Find the number of lines in these records where the word "body" appears. Reply with that number and nothing more.

=== Listed entries ===

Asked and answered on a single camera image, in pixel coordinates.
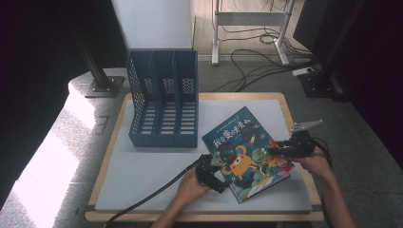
white wall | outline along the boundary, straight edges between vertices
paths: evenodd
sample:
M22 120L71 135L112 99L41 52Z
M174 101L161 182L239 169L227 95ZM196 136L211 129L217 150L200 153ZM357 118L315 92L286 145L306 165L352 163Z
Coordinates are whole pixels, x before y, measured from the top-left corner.
M127 49L192 48L193 0L112 0Z

human hand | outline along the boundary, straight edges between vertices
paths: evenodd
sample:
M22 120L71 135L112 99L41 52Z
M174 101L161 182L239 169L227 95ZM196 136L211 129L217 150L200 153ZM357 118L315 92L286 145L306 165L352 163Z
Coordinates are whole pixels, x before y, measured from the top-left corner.
M173 200L181 207L184 207L190 202L202 197L210 189L209 186L203 186L199 183L196 175L196 168L193 167L183 176L181 183L179 184L178 192Z
M311 156L305 158L291 158L291 161L300 162L304 169L320 179L326 179L333 173L327 161L326 154L317 146Z

desk leg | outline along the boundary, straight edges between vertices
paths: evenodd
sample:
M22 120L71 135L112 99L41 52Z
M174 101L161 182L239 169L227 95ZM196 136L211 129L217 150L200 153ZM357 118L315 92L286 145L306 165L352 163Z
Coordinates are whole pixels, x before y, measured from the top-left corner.
M213 66L217 66L219 64L219 14L220 0L216 0L216 11L214 13L213 53L211 54L211 62Z
M284 49L282 48L282 40L285 36L285 31L288 28L288 23L290 22L291 15L293 13L295 0L291 0L290 4L288 5L287 12L285 13L285 18L281 26L281 30L279 32L278 39L275 42L276 49L278 51L279 58L283 65L289 65L287 56L285 55Z

book title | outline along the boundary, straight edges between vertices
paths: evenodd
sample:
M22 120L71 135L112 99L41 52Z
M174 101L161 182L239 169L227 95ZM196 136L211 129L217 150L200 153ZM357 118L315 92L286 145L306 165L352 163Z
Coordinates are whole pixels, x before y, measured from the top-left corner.
M246 119L243 121L238 121L232 128L224 129L222 135L213 141L213 145L218 148L221 144L227 142L229 139L239 134L247 124L251 123L250 120Z

white board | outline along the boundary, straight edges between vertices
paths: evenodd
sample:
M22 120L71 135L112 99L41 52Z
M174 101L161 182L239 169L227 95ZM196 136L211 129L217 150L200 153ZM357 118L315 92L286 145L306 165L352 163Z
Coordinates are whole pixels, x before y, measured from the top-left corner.
M128 137L134 109L127 102L125 115L112 152L104 185L96 210L123 210L146 198L176 177L187 165L208 150L202 136L229 116L247 106L274 140L287 140L288 130L277 100L208 101L199 100L199 132L197 148L134 147ZM222 194L210 191L188 205L186 212L268 212L309 213L312 205L296 164L291 178L264 190L243 203L238 203L228 188ZM223 180L220 172L217 177ZM179 180L160 195L136 208L139 211L162 211L175 195Z

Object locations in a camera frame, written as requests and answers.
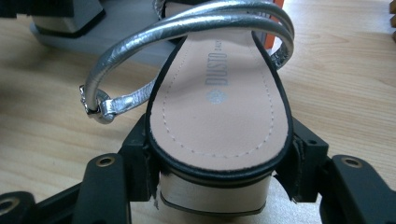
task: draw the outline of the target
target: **light wood tabletop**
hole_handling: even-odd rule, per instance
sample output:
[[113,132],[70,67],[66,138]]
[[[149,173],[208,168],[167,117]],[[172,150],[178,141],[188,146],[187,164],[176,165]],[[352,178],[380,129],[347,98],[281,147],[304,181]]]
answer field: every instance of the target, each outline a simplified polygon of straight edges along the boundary
[[[366,160],[396,189],[396,43],[389,2],[286,1],[295,51],[279,74],[293,116],[330,145],[330,156]],[[90,159],[117,152],[146,105],[106,126],[88,119],[78,86],[98,56],[43,46],[30,22],[25,16],[0,20],[0,194],[24,190],[40,202],[80,182]],[[157,71],[127,61],[101,87],[125,94]],[[274,179],[266,207],[255,216],[204,217],[153,204],[132,203],[133,223],[320,222],[318,203],[291,203]]]

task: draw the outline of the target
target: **sandal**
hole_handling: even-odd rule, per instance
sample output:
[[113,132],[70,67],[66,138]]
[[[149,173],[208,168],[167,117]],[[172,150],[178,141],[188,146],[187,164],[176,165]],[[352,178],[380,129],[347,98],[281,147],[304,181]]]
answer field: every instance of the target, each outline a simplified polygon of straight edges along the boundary
[[[247,11],[280,23],[241,13]],[[252,31],[278,36],[280,49],[269,56]],[[90,117],[109,123],[149,98],[146,137],[161,161],[164,203],[209,215],[256,214],[291,144],[290,107],[276,69],[292,54],[293,33],[290,18],[274,4],[203,3],[108,50],[80,87],[81,102]],[[182,36],[142,89],[115,99],[98,90],[109,71],[143,47]]]

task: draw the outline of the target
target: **beige insole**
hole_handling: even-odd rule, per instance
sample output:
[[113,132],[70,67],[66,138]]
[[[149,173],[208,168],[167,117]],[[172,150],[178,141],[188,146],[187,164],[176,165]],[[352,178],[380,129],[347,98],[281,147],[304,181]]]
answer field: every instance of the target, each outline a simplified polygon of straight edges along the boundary
[[188,36],[158,90],[150,126],[175,160],[214,171],[271,160],[289,128],[251,32],[234,30]]

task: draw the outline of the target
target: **metallic silver ankle strap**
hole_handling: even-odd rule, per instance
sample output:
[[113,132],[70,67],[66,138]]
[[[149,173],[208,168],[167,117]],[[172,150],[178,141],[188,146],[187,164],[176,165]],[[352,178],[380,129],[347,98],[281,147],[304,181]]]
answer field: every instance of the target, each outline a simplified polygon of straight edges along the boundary
[[[281,24],[268,18],[241,12],[260,11],[275,16]],[[98,90],[103,78],[119,64],[139,50],[159,41],[182,37],[189,33],[219,28],[263,31],[282,40],[282,45],[271,59],[276,69],[283,66],[293,53],[294,30],[290,18],[274,4],[257,0],[211,1],[193,7],[174,17],[154,23],[138,34],[131,35],[107,50],[91,70],[85,85],[80,87],[81,102],[90,118],[110,123],[117,115],[131,110],[149,98],[155,78],[143,88],[111,99]]]

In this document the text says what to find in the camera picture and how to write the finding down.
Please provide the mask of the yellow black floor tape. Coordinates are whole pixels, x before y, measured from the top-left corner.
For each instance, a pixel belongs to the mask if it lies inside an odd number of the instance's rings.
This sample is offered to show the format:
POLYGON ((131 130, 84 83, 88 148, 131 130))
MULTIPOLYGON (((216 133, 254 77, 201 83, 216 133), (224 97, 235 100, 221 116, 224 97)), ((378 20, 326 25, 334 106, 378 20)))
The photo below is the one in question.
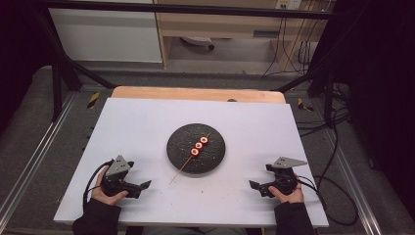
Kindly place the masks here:
POLYGON ((91 96, 88 105, 87 105, 87 109, 93 109, 98 98, 100 96, 100 92, 94 92, 93 95, 91 96))
POLYGON ((306 110, 308 112, 314 112, 314 109, 312 107, 308 107, 304 104, 302 98, 298 98, 298 108, 300 110, 306 110))

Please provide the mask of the person's left hand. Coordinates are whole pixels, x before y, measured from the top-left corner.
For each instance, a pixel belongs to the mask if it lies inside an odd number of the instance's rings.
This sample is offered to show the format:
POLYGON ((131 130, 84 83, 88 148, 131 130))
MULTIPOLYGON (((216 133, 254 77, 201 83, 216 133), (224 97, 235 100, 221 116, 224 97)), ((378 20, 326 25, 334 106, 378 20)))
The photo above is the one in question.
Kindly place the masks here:
POLYGON ((109 167, 106 165, 97 176, 96 184, 94 189, 92 190, 91 197, 101 203, 104 203, 109 206, 114 206, 117 202, 124 199, 128 192, 127 191, 121 191, 117 193, 115 196, 107 196, 102 188, 101 188, 101 182, 105 176, 105 173, 109 167))

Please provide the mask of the wooden skewer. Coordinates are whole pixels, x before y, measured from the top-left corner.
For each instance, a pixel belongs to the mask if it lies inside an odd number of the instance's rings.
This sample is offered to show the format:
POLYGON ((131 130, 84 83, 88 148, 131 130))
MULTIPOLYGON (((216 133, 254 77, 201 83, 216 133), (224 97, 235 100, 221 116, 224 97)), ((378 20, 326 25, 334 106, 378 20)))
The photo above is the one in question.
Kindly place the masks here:
POLYGON ((195 173, 196 169, 200 169, 202 157, 207 154, 206 147, 210 143, 211 133, 185 133, 184 131, 175 131, 167 141, 167 156, 173 166, 177 168, 176 174, 171 179, 173 182, 181 173, 195 173), (201 137, 207 137, 208 143, 204 145, 200 153, 193 157, 191 150, 195 148, 195 144, 200 142, 201 137))

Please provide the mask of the white chair base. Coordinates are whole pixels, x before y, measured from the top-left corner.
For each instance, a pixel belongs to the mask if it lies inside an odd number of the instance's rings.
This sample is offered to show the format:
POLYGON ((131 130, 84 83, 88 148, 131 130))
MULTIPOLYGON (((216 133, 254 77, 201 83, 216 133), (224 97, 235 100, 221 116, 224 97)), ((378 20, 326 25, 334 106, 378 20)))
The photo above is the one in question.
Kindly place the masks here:
POLYGON ((192 45, 214 49, 214 45, 209 37, 182 37, 182 40, 192 45))

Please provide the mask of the dark curtain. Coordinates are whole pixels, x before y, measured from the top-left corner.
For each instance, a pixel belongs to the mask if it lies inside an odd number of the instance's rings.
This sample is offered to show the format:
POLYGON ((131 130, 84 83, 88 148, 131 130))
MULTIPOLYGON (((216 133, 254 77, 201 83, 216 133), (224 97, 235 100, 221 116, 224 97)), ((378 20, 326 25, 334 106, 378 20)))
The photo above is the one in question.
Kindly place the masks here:
POLYGON ((0 133, 20 106, 32 76, 49 65, 28 0, 0 0, 0 133))
POLYGON ((369 152, 415 219, 415 0, 369 0, 336 77, 369 152))

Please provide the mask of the white power strip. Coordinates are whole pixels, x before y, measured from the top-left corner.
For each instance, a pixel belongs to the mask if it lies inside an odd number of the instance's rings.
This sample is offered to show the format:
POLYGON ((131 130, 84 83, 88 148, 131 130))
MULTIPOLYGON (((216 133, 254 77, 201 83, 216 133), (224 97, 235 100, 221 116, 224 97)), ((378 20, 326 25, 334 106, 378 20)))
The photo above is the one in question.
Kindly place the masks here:
POLYGON ((276 9, 297 10, 300 7, 301 0, 277 0, 276 9))

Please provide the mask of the person's right hand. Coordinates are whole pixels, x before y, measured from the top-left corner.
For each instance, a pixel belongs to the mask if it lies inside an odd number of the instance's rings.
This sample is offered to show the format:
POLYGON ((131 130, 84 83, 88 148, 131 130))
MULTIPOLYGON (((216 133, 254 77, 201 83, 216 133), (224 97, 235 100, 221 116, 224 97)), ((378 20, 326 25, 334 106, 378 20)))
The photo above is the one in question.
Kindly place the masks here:
POLYGON ((298 182, 295 190, 290 195, 283 194, 279 189, 274 186, 269 186, 268 190, 274 195, 281 203, 303 203, 304 195, 302 193, 301 184, 298 182))

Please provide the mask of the white cabinet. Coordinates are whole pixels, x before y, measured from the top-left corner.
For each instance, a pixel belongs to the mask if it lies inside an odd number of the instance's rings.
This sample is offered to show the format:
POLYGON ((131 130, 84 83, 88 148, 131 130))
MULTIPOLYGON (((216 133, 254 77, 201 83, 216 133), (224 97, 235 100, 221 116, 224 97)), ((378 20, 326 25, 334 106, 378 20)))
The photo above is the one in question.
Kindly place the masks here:
POLYGON ((66 53, 78 61, 161 62, 150 13, 51 9, 66 53))

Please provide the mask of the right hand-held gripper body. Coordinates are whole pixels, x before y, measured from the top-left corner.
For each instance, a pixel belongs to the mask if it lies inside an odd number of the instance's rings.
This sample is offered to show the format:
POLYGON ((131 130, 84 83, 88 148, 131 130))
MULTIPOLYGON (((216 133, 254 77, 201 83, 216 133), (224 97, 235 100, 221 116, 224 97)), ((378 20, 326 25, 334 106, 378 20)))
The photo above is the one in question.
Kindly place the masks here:
POLYGON ((297 187, 297 177, 293 171, 295 166, 306 165, 306 161, 280 157, 273 164, 265 166, 267 171, 274 173, 275 180, 272 186, 282 194, 290 195, 297 187))

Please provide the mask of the black metal frame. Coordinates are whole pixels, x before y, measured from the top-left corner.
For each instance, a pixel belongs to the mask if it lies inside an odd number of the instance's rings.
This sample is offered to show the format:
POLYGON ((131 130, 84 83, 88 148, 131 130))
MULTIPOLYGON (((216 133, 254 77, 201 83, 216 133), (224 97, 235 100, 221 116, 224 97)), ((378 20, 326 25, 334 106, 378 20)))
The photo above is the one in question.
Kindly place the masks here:
POLYGON ((106 88, 114 89, 116 85, 106 81, 101 76, 88 70, 75 62, 67 55, 58 33, 52 22, 46 20, 49 9, 70 9, 90 11, 114 11, 134 13, 163 13, 181 15, 208 15, 208 16, 237 16, 257 18, 280 18, 280 19, 311 19, 311 20, 345 20, 349 18, 348 13, 341 12, 311 12, 299 10, 271 10, 260 8, 239 8, 219 6, 197 6, 197 5, 176 5, 176 4, 147 4, 147 3, 125 3, 125 2, 99 2, 99 1, 73 1, 73 0, 34 0, 31 10, 39 27, 45 34, 45 38, 51 46, 51 54, 54 60, 53 69, 53 90, 54 90, 54 119, 62 110, 61 81, 64 79, 70 90, 79 90, 82 84, 75 73, 86 75, 98 84, 106 88))

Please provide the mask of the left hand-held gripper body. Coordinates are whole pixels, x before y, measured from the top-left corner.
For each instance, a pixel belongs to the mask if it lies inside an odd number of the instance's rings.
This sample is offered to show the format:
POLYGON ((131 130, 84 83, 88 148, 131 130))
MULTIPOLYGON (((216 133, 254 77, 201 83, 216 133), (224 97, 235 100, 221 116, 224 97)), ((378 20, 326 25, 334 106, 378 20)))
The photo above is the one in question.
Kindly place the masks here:
POLYGON ((101 181, 101 188, 105 195, 112 197, 122 191, 132 192, 134 186, 124 180, 134 162, 127 162, 122 155, 118 155, 105 171, 101 181))

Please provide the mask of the aluminium floor rail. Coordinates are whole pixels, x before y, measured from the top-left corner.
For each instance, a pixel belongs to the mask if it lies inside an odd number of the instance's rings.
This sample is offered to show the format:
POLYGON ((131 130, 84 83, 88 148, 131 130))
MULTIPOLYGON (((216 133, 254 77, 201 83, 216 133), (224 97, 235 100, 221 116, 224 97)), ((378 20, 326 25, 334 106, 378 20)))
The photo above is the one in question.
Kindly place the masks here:
POLYGON ((37 171, 44 156, 46 155, 50 146, 52 145, 55 136, 59 132, 64 121, 66 120, 69 111, 73 105, 73 102, 77 98, 77 96, 78 92, 70 92, 63 103, 62 112, 54 121, 52 121, 49 124, 45 134, 42 136, 42 139, 36 146, 36 149, 31 154, 28 163, 24 166, 24 169, 20 174, 17 182, 14 184, 14 187, 8 194, 5 202, 0 206, 0 214, 2 216, 6 216, 9 213, 13 213, 16 206, 19 204, 19 201, 23 196, 24 191, 27 188, 27 185, 29 184, 31 178, 37 171))
POLYGON ((338 137, 333 130, 326 130, 326 135, 334 149, 335 160, 345 182, 346 188, 356 203, 360 221, 366 231, 366 234, 382 235, 382 229, 378 223, 378 220, 373 214, 363 190, 346 160, 346 155, 341 148, 338 137))

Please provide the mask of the black speckled plate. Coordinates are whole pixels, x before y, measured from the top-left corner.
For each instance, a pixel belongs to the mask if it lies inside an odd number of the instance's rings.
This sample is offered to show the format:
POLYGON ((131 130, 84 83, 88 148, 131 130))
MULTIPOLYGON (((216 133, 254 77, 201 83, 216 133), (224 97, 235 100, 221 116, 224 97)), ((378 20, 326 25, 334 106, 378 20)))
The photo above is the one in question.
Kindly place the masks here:
POLYGON ((183 172, 208 173, 224 159, 225 140, 213 127, 203 123, 190 123, 176 129, 166 144, 170 162, 183 172))

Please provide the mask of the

===

> **Task response**:
2